**TASK ITEM**.
Return, from the lines below, each one that includes the word "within".

(Items from a data source)
____

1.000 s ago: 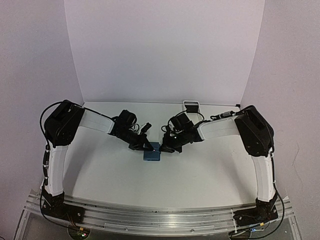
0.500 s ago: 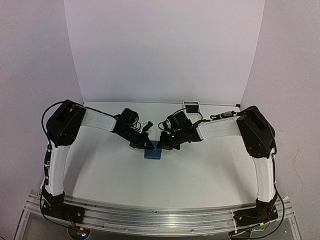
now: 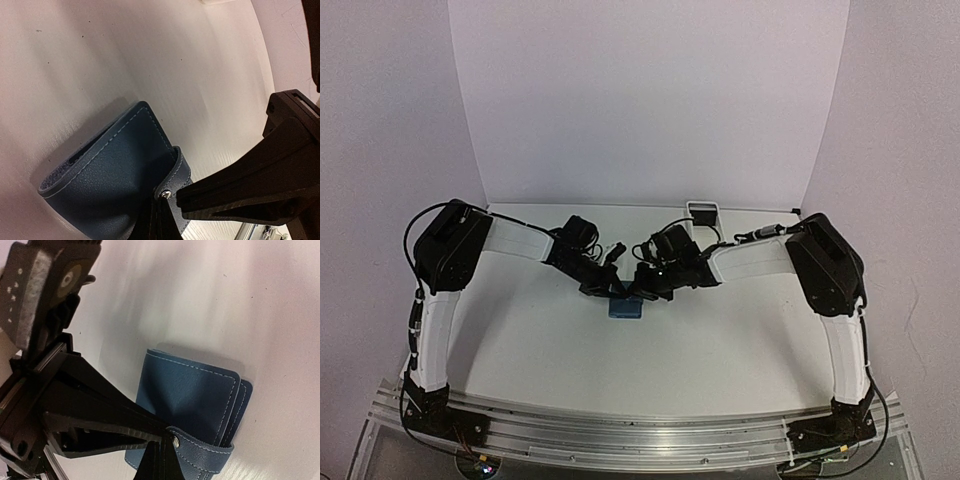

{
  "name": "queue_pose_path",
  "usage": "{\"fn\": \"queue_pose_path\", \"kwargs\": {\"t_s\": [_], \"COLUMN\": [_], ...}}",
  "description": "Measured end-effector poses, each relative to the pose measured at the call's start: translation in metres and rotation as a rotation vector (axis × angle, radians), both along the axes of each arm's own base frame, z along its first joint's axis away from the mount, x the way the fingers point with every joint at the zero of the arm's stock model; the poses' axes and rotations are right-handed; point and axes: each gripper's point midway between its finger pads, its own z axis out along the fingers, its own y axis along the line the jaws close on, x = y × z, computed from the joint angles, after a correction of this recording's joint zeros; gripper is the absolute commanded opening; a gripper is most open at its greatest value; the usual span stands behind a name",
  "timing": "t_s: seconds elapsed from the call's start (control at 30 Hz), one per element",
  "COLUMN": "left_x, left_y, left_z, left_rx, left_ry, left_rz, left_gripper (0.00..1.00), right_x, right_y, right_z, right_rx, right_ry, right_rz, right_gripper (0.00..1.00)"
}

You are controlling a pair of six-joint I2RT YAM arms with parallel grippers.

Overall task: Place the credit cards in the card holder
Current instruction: Close the card holder at the center of the board.

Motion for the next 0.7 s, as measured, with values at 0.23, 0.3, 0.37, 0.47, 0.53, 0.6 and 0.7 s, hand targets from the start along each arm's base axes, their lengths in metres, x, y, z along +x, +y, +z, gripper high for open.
{"fn": "queue_pose_path", "kwargs": {"t_s": [0.23,0.3,0.37,0.47,0.53,0.6,0.7], "left_x": [0.002,0.004,0.004,0.004,0.003,0.002,0.003], "left_y": [0.001,0.001,0.002,0.001,0.001,0.0,-0.001], "left_z": [-0.001,-0.001,-0.002,-0.002,-0.002,-0.003,-0.003], "left_rx": [0.019,0.029,0.036,0.043,0.045,0.049,0.058], "left_ry": [-0.001,-0.001,0.001,0.002,0.005,0.01,0.027], "left_rz": [0.005,0.009,0.011,0.012,0.01,0.008,0.009], "left_gripper": [0.0,0.0,0.0,0.0,0.0,0.0,0.0], "right_x": [0.005,0.006,0.006,0.006,0.006,0.006,0.006], "right_y": [0.003,0.004,0.003,0.003,0.002,0.002,0.001], "right_z": [-0.008,-0.009,-0.009,-0.011,-0.012,-0.013,-0.014], "right_rx": [0.005,0.011,0.015,0.024,0.038,0.054,0.079], "right_ry": [0.007,0.01,0.013,0.021,0.024,0.026,0.037], "right_rz": [-0.012,-0.021,-0.029,-0.042,-0.052,-0.064,-0.085], "right_gripper": [0.0,0.0,0.0,0.0,0.0,0.0,0.0]}}
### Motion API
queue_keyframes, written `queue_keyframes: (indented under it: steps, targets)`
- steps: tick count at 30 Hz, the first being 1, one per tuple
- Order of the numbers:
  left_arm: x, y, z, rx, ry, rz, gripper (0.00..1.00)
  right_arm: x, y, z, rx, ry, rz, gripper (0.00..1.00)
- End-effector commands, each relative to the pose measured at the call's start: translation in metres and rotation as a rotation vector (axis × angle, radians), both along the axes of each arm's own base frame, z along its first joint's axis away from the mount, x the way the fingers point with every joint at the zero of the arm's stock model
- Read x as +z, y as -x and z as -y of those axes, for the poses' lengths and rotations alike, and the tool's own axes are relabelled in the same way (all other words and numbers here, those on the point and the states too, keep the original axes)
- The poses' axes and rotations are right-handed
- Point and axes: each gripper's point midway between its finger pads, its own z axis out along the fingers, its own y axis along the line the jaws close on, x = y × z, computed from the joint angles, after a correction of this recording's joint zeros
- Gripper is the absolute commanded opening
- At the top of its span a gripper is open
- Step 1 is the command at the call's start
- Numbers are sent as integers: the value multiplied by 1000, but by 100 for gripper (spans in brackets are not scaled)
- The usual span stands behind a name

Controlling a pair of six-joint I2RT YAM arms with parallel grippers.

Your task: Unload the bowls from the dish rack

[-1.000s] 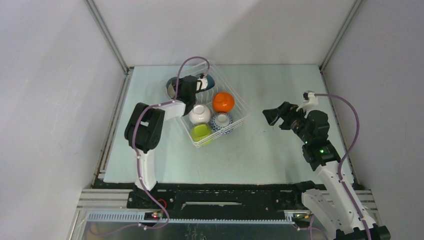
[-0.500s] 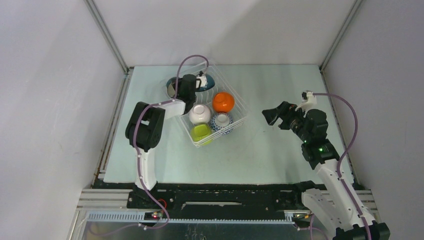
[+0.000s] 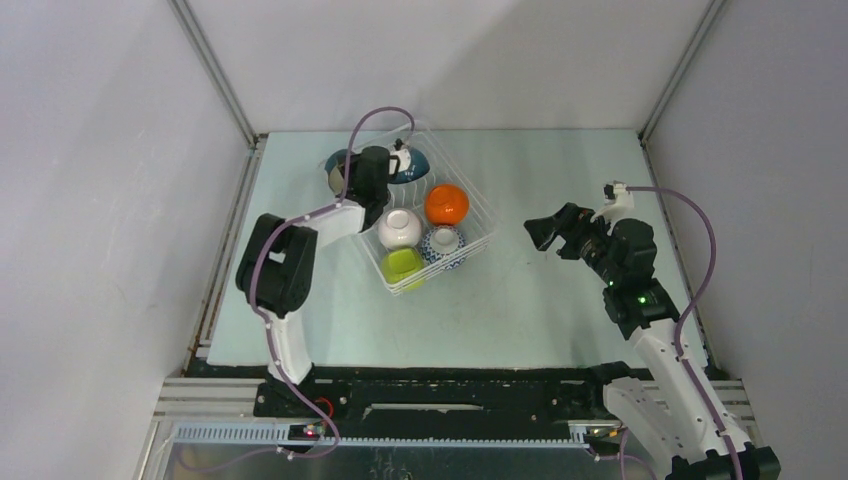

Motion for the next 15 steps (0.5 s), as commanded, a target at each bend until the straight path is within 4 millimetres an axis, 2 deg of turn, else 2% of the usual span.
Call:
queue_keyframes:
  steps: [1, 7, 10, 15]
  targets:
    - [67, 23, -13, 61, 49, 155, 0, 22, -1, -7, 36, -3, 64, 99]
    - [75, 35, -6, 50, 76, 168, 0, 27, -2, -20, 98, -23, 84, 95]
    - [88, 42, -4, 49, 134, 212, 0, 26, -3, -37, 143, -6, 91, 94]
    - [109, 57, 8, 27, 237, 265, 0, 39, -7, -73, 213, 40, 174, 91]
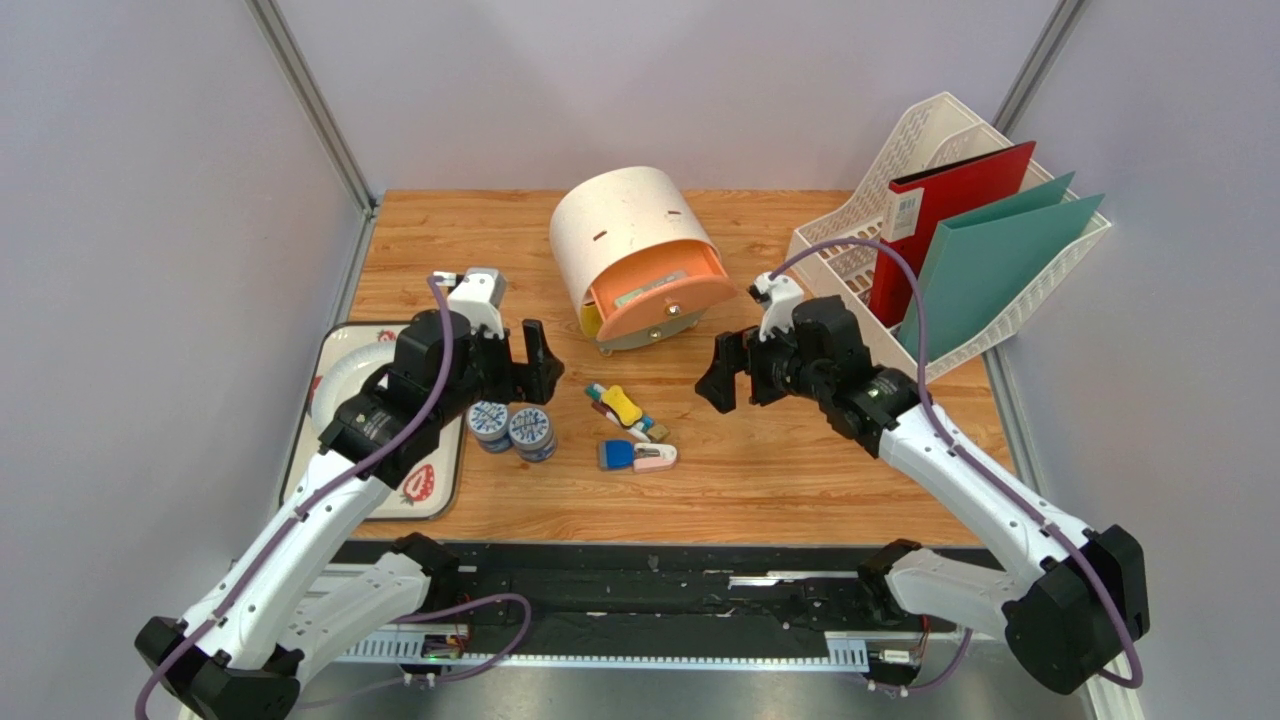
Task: Organize the desk
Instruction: Move the storage box to the center of the board.
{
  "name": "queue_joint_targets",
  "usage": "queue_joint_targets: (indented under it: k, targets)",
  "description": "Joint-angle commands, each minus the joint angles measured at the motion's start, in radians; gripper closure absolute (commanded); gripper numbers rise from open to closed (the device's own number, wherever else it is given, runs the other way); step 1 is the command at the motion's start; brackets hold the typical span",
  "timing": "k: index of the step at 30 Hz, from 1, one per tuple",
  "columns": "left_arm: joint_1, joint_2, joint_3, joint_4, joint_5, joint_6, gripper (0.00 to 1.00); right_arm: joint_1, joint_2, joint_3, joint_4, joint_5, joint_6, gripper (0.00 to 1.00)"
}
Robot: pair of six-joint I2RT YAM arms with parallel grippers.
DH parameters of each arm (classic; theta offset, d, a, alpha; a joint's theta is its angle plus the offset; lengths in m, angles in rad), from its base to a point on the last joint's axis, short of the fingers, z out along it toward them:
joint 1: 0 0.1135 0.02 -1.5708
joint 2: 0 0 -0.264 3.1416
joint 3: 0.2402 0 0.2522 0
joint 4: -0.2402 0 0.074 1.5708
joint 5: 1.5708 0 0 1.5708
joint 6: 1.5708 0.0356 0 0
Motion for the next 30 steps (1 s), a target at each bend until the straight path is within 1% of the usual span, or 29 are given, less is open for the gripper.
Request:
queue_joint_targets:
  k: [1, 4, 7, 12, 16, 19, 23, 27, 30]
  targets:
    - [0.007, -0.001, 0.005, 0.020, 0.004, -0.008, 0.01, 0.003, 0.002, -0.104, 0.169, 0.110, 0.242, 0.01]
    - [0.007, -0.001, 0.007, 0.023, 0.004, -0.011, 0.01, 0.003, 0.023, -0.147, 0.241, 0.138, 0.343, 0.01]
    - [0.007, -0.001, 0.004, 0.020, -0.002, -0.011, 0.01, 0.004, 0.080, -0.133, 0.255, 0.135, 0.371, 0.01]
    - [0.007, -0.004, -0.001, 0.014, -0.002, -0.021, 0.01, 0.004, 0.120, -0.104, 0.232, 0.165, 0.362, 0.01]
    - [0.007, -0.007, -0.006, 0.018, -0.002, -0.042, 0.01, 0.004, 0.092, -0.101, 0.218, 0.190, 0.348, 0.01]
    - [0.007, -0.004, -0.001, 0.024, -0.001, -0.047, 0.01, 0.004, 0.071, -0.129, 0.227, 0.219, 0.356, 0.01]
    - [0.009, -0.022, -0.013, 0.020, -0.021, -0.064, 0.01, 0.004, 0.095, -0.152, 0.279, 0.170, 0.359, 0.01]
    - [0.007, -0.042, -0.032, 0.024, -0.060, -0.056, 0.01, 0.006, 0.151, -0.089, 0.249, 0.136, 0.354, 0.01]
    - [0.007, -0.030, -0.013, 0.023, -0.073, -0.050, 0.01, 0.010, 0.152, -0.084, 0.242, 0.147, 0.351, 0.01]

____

**RESPONSE AREA**.
Motion for the next 15 steps (0.5 s), as commanded, a target at each bend until the straight path is within 4 millimetres an axis, 2 deg of turn, else 2% of the usual span.
Motion for the next 30 steps (1 s), a target at each bend until the straight path is within 1% of the usual span, or 29 are given, less is open for the gripper.

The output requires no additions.